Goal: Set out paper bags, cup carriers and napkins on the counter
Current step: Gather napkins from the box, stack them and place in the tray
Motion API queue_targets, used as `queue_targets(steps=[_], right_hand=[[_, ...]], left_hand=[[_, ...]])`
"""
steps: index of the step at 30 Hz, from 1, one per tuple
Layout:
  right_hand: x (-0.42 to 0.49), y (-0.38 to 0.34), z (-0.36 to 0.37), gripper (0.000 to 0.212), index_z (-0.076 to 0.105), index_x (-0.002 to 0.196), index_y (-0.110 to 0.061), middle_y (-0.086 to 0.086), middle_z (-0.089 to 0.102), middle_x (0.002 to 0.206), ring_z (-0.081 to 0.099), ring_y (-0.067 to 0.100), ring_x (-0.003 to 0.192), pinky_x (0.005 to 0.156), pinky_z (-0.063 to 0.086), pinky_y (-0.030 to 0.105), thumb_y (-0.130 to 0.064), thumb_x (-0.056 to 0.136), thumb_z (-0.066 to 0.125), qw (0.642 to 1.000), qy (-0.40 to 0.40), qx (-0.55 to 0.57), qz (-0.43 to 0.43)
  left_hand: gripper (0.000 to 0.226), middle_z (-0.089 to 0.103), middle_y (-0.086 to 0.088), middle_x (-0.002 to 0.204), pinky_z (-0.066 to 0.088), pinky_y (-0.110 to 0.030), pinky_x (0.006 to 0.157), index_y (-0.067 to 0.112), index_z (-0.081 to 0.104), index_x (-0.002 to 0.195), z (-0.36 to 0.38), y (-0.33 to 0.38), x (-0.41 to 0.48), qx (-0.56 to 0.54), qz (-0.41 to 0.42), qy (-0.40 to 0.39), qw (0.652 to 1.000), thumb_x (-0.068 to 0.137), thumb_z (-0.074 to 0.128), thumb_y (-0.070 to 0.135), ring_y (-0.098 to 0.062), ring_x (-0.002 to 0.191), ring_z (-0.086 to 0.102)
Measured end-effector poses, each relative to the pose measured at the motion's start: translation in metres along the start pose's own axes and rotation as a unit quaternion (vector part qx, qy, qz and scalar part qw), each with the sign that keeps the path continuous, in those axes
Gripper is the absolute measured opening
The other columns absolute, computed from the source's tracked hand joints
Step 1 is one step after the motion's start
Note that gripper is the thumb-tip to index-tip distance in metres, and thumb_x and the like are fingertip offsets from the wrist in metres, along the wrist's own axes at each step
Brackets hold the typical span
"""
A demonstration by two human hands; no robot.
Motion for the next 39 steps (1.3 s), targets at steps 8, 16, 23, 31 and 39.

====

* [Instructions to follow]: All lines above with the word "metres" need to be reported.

* [Solved problem]:
Measured end-effector poses, each relative to the pose measured at the motion's start: translation in metres along the start pose's own axes and rotation as a unit quaternion (vector part qx, qy, qz and scalar part qw), each with the sign that keeps the path continuous, in those axes
Note that gripper is the thumb-tip to index-tip distance in metres, and thumb_x and the like are fingertip offsets from the wrist in metres, along the wrist's own axes at each step

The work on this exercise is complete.